GPUs are hard to come by, often fetching significant premiums in their aftermarket prices (if you can find them). Cloud regions see frequent shortages. On-demand prices aren’t that much cheaper.
But there’s a different type of strategy in AI for the GPU-poor startups that don’t have access to large clusters of machines. Many will hypothesize that GPU-poor startups have no moat — that’s only part of the story. There are hardware/software cycles and distribution moats, often the best hardware moats. In fact, I believe that GPU-poor startups might be in better positions than their GPU-rich counterparts as soon as the next few quarters.
But how do you operate as a GPU-Poor startup?
A few ideas:
- On-device inference. Running small models on end-user machines. That might mean running in the browser or on a mobile phone. There is no network latency and better data privacy controls, but you’re capped at the device power (so, only smaller models).
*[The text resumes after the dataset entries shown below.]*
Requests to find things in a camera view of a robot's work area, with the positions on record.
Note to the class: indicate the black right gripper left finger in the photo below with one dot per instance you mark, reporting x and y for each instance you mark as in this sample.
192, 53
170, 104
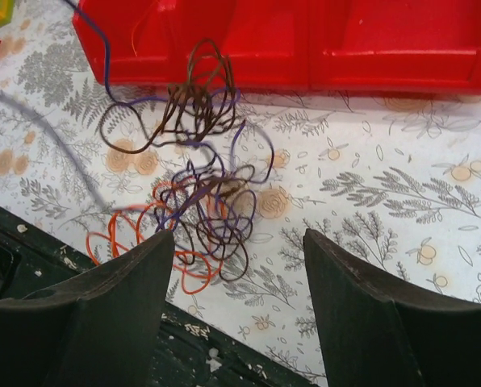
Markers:
95, 329

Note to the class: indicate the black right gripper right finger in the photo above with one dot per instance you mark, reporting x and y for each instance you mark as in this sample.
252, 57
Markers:
376, 329

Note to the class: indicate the red three-compartment tray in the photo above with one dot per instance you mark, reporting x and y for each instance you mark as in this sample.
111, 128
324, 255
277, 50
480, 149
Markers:
403, 46

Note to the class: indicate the floral patterned table mat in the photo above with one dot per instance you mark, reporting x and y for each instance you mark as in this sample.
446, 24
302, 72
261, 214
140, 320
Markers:
395, 181

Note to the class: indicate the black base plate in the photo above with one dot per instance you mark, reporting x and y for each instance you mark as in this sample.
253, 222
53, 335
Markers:
186, 352

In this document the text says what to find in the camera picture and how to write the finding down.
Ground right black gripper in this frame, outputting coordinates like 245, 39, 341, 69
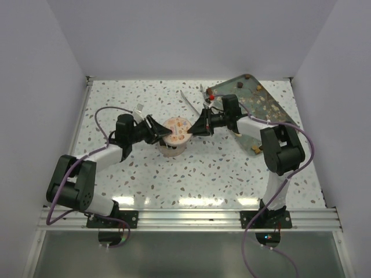
188, 108, 229, 137

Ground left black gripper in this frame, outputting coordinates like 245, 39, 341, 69
128, 114, 172, 144

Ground round silver tin lid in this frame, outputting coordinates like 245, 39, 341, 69
163, 117, 192, 147

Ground round silver tin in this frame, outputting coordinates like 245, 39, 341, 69
158, 142, 186, 157

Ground metal tongs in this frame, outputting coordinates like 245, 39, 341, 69
180, 83, 212, 116

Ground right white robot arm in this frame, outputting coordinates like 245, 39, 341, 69
188, 94, 305, 228

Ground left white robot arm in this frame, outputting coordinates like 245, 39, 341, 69
46, 114, 172, 228

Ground chocolates at tray corner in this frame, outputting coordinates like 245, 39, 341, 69
252, 145, 262, 154

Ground green floral metal tray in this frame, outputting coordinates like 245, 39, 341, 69
202, 74, 301, 160

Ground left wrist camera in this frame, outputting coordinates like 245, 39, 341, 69
132, 104, 144, 122

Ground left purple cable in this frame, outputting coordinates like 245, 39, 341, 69
46, 106, 136, 226

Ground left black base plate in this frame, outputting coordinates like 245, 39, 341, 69
86, 210, 139, 229

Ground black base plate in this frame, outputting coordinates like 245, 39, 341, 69
239, 210, 293, 229
86, 210, 139, 229

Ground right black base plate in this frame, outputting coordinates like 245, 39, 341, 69
239, 210, 293, 229

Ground aluminium rail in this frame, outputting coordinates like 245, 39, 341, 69
37, 208, 342, 232
- Commoditize your complement. HuggingFace is a one-stop shop for uploading, downloading, and discovering models. It’s not the best place to run them, but they benefit from growing traffic from some of the best machine learning researchers and hackers.
- Thin wrappers. Benefit from the growing competition at the inference layer to switch behind the lowest cost providers without wasting cycles on optimization for specific models. Large language models are interchangeable (in theory).
- Vertical markets. While other companies are stuck trying to train large models over months, GPU-Poor startups can focus on solving real customer issues. No GPUs before Product-Market Fit.
- Efficient inference. You might not have access to large training clusters, but you do have access to the latest open-source optimizations for inference. Plenty of ways to speed up inference and do more with less.